L'art du coup franc

Pourtant, on le remarque. En 1976, il entre sans angoisse ni fracas en équipe de France. Alors que les Brésiliens Pelé ou Ronaldo ont débuté en équipe nationale à 17 ans. Platini, lui, a attendu ses 21 ans pour enfiler le maillot frappé du coq tricolore. Mais il s'impose à sa façon. Le 27 mars 1976, lors de son 1er match avec les Bleus contre la Tchécoslovaquie, l'arbitre siffle un coup franc à la 73e minute. Henri Michel s'avance pour tirer. PLatini, avec l'aplomb du gamin sûr de lui, lance à son capitaine "laisse!" Il tire... et marque! Son 1er grand oeuvre, il l'accomplit le 8 février 1978 à Naples, face à l'Italie, la patrize de ses ancêtres. Il séduit déjà son monde grâce à son arme favorite: l'art du coup franc.

- Il tire et marque sur coup franc mais l'arbiture estime que, trop pressé, il n'a pas attendu son coup de siffler. Le but est annulé.

- 2e coup franc, Platini place son ballon dans le coin droit du but. Pour l'arbitre espagnol Martinez, ce n'est pas encore ça. Le "mur des défenseurs n'était pas à distance réglementaire. Il faut recommencer.

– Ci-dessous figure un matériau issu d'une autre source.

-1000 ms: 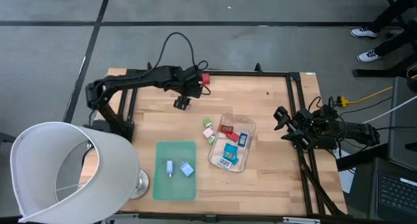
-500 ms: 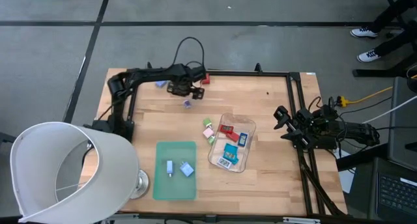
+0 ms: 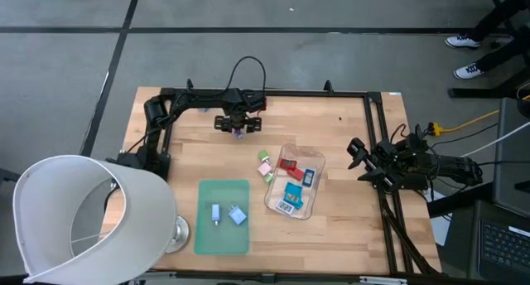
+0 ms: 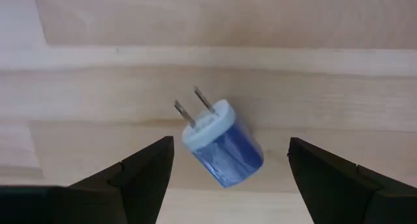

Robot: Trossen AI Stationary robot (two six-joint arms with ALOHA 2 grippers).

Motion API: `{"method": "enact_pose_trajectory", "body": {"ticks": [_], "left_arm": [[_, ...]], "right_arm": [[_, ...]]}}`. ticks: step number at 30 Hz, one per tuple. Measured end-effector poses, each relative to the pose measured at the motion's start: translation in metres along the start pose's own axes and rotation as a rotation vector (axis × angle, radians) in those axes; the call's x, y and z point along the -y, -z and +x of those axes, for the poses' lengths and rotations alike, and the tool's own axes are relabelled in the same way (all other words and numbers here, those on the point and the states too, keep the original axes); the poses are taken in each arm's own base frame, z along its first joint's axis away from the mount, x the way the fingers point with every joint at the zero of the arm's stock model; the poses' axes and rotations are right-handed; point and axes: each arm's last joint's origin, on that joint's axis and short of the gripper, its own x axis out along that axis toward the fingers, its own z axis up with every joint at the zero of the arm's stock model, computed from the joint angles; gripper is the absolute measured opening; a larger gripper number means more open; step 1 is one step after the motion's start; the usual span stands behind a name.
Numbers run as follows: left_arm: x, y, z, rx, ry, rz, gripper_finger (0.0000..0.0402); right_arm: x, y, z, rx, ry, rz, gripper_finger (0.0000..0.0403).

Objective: Pick & Place Office items
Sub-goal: Put the dark blue charger adapter into the green bin

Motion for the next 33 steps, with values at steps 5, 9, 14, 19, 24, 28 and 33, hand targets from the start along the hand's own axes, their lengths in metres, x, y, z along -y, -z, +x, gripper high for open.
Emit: {"method": "enact_pose_trajectory", "body": {"ticks": [5,9,14,19,24,28,33], "left_arm": [[0.003,0.005,0.000,-0.027,0.014,-0.058,0.0296],[0.005,0.005,0.000,-0.014,0.028,-0.097,0.0296],[0.002,-0.001,0.000,0.032,0.011,-0.145,0.0296],[0.001,-0.009,0.000,0.032,0.044,-0.206,0.0288],[0.002,-0.012,0.000,0.017,0.076,-0.222,0.0257],[0.003,-0.011,0.000,0.007,0.085,-0.178,0.0229],[0.003,-0.011,0.002,0.003,0.094,-0.135,0.0217]], "right_arm": [[0.000,0.001,0.000,-0.006,0.003,0.003,0.0200],[0.000,0.001,0.000,-0.006,0.003,0.001,0.0200],[0.000,0.001,0.000,-0.006,0.003,0.014,0.0200],[0.000,0.001,0.000,-0.006,0.003,0.019,0.0200],[0.000,0.001,0.000,-0.008,0.003,0.021,0.0200],[0.001,0.001,0.000,-0.012,0.006,0.027,0.0200],[0.001,0.001,0.000,-0.008,0.014,0.026,0.0200]]}}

- Sans s'énerver, Platini s'élance à nouveau et place cette fois son ballon dans la "lucarne gauche". Du jamais vu! La légende est sur des rails.

Mais la starisation n'est pas encore ce qu'elle deviendra à la fin des années 80. Les exploits de joueurs de foot des années 70 ne provoquent aucune surexposition médiatique. Ils peuvent continuer à vivre tranquilles et heureux. Ils restent attachés à leur club, ne multiplient pas les transferts, se méfient des imprésarios. Les présidents de club les traitent avec paternalisme et leur servent des salaires extrêmement raisonnables. Eux peuvent bien cultivér quelques complexes d'infériorité, ils ont tout loisir de vivre leur métier comme un jeu.